Calvin cycle products feed metabolism

Simple photosynthesis equations often put glucose as the final product. In real photosynthesizing cells, though, the output goes well beyond glucose. All carbon in the carbon compounds of photosynthesizing organisms can be traced back to carbon fixed in the Calvin cycle.

TP and GP act as starting points for metabolic pathways. TP can be used to make hexose phosphates, which can then form glucose, sucrose, starch or cellulose. Some carbon compounds leave the chloroplast; others are kept there temporarily, for example as starch grains.

Beyond carbohydrates

Photosynthesizing organisms also produce lipids, amino acids, nucleotides and many other carbon compounds.
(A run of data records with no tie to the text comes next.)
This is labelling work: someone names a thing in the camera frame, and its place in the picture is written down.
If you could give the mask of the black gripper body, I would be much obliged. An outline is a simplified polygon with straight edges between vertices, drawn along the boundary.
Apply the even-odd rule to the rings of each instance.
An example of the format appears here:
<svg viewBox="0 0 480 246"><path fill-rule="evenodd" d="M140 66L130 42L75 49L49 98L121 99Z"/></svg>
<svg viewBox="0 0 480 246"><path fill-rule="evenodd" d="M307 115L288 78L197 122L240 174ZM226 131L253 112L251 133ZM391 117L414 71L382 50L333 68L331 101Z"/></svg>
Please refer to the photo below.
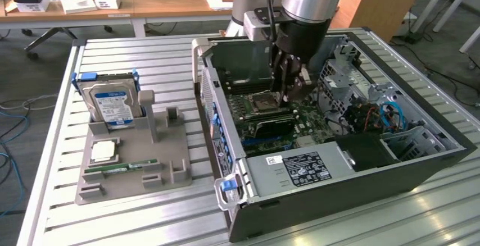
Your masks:
<svg viewBox="0 0 480 246"><path fill-rule="evenodd" d="M332 19L312 24L300 21L281 23L275 42L276 54L289 54L309 61L323 44Z"/></svg>
You don’t need these pathways in detail, but the logic is worth keeping straight: carbon skeletons come from Calvin cycle intermediates, or from respiratory pathway intermediates that ultimately trace back to Calvin cycle carbon.

Mineral nutrients are inorganic ions absorbed by organisms that supply elements needed for metabolism. Nitrate or ammonium ions provide nitrogen for amino acids. Phosphate is needed for nucleotides, ATP and phosphorylated intermediates. Sulfate supplies sulfur for some amino acids. Photosynthesis provides the carbon framework; mineral nutrition provides elements that carbon dioxide and water cannot.